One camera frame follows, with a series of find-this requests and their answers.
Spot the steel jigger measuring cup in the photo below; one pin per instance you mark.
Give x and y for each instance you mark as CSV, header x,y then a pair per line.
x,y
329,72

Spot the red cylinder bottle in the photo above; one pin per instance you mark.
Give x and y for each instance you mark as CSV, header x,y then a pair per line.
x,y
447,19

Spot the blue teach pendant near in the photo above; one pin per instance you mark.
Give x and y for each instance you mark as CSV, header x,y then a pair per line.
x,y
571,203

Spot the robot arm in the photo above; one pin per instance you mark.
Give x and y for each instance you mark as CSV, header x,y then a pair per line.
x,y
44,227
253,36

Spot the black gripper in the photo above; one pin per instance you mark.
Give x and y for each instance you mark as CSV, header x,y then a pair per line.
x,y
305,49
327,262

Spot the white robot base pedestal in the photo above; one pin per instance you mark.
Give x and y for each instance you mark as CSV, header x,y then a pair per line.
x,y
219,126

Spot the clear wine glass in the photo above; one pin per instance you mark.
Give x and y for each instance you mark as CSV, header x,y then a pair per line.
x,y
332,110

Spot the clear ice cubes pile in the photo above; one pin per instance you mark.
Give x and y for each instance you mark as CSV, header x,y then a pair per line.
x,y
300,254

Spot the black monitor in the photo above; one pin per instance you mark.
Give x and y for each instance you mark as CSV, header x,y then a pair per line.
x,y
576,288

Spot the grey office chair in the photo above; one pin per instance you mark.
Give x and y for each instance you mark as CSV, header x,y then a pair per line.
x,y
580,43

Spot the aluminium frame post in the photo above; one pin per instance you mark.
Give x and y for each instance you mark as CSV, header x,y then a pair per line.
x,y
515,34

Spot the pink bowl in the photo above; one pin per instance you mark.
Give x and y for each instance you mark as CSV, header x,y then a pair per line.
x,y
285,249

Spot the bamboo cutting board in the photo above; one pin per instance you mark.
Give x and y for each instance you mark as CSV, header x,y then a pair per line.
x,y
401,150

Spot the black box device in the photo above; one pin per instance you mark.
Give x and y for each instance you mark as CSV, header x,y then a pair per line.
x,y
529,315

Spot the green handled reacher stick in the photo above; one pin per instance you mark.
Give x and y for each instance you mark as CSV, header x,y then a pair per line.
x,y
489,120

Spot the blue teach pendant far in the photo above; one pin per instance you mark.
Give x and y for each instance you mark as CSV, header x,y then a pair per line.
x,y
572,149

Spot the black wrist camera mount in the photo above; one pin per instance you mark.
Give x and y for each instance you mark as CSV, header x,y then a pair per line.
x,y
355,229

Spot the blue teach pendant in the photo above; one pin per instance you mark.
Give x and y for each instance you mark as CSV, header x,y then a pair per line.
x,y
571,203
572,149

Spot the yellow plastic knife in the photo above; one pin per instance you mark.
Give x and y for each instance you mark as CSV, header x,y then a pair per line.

# # # # # # #

> **TASK DESCRIPTION**:
Your reply should repeat the entries above in full, with every character intact.

> **TASK SOLUTION**:
One camera frame follows, with a series of find-this requests and their answers.
Spot the steel jigger measuring cup in the photo below; one pin per instance you mark.
Give x and y for each instance you mark as CSV, header x,y then a pair per line.
x,y
329,72

Spot the red cylinder bottle in the photo above; one pin per instance you mark.
Give x and y for each instance you mark as CSV, header x,y then a pair per line.
x,y
447,19

Spot the blue teach pendant near in the photo above; one pin per instance you mark.
Give x and y for each instance you mark as CSV, header x,y then a pair per line.
x,y
571,203

Spot the robot arm in the photo above; one pin per instance you mark.
Give x and y for each instance you mark as CSV, header x,y then a pair per line.
x,y
44,227
253,36

Spot the black gripper in the photo above; one pin per instance you mark.
Give x and y for each instance you mark as CSV, header x,y then a pair per line.
x,y
305,49
327,262

Spot the white robot base pedestal in the photo above; one pin per instance you mark.
Give x and y for each instance you mark as CSV, header x,y then a pair per line.
x,y
219,126

Spot the clear wine glass in the photo above; one pin per instance you mark.
Give x and y for each instance you mark as CSV, header x,y then a pair per line.
x,y
332,110

Spot the clear ice cubes pile in the photo above; one pin per instance you mark.
Give x and y for each instance you mark as CSV, header x,y then a pair per line.
x,y
300,254

Spot the black monitor in the photo above; one pin per instance you mark.
Give x and y for each instance you mark as CSV, header x,y then a pair per line.
x,y
576,288

Spot the grey office chair in the photo above; one pin per instance you mark.
Give x and y for each instance you mark as CSV, header x,y then a pair per line.
x,y
580,43

Spot the aluminium frame post in the photo above; one pin per instance you mark.
Give x and y for each instance you mark as CSV, header x,y then a pair per line.
x,y
515,34

Spot the pink bowl in the photo above; one pin per instance you mark.
Give x and y for each instance you mark as CSV, header x,y then a pair per line.
x,y
285,249

Spot the bamboo cutting board in the photo above; one pin per instance you mark.
Give x and y for each instance you mark as CSV, header x,y then a pair per line.
x,y
401,150

Spot the black box device in the photo above; one pin per instance you mark.
Give x and y for each instance you mark as CSV, header x,y then a pair per line.
x,y
529,315

Spot the green handled reacher stick in the photo above; one pin per instance you mark.
Give x and y for each instance you mark as CSV, header x,y then a pair per line.
x,y
489,120

Spot the blue teach pendant far in the photo above; one pin per instance you mark.
Give x and y for each instance you mark as CSV, header x,y then a pair per line.
x,y
572,149

Spot the black wrist camera mount in the photo above; one pin per instance you mark.
Give x and y for each instance you mark as CSV, header x,y then a pair per line.
x,y
355,229

Spot the blue teach pendant in the photo above; one pin per instance you mark.
Give x and y for each instance you mark as CSV, header x,y then a pair per line.
x,y
571,203
572,149

Spot the yellow plastic knife in the photo above; one pin per instance you mark.
Give x and y for each instance you mark as CSV, header x,y then a pair per line.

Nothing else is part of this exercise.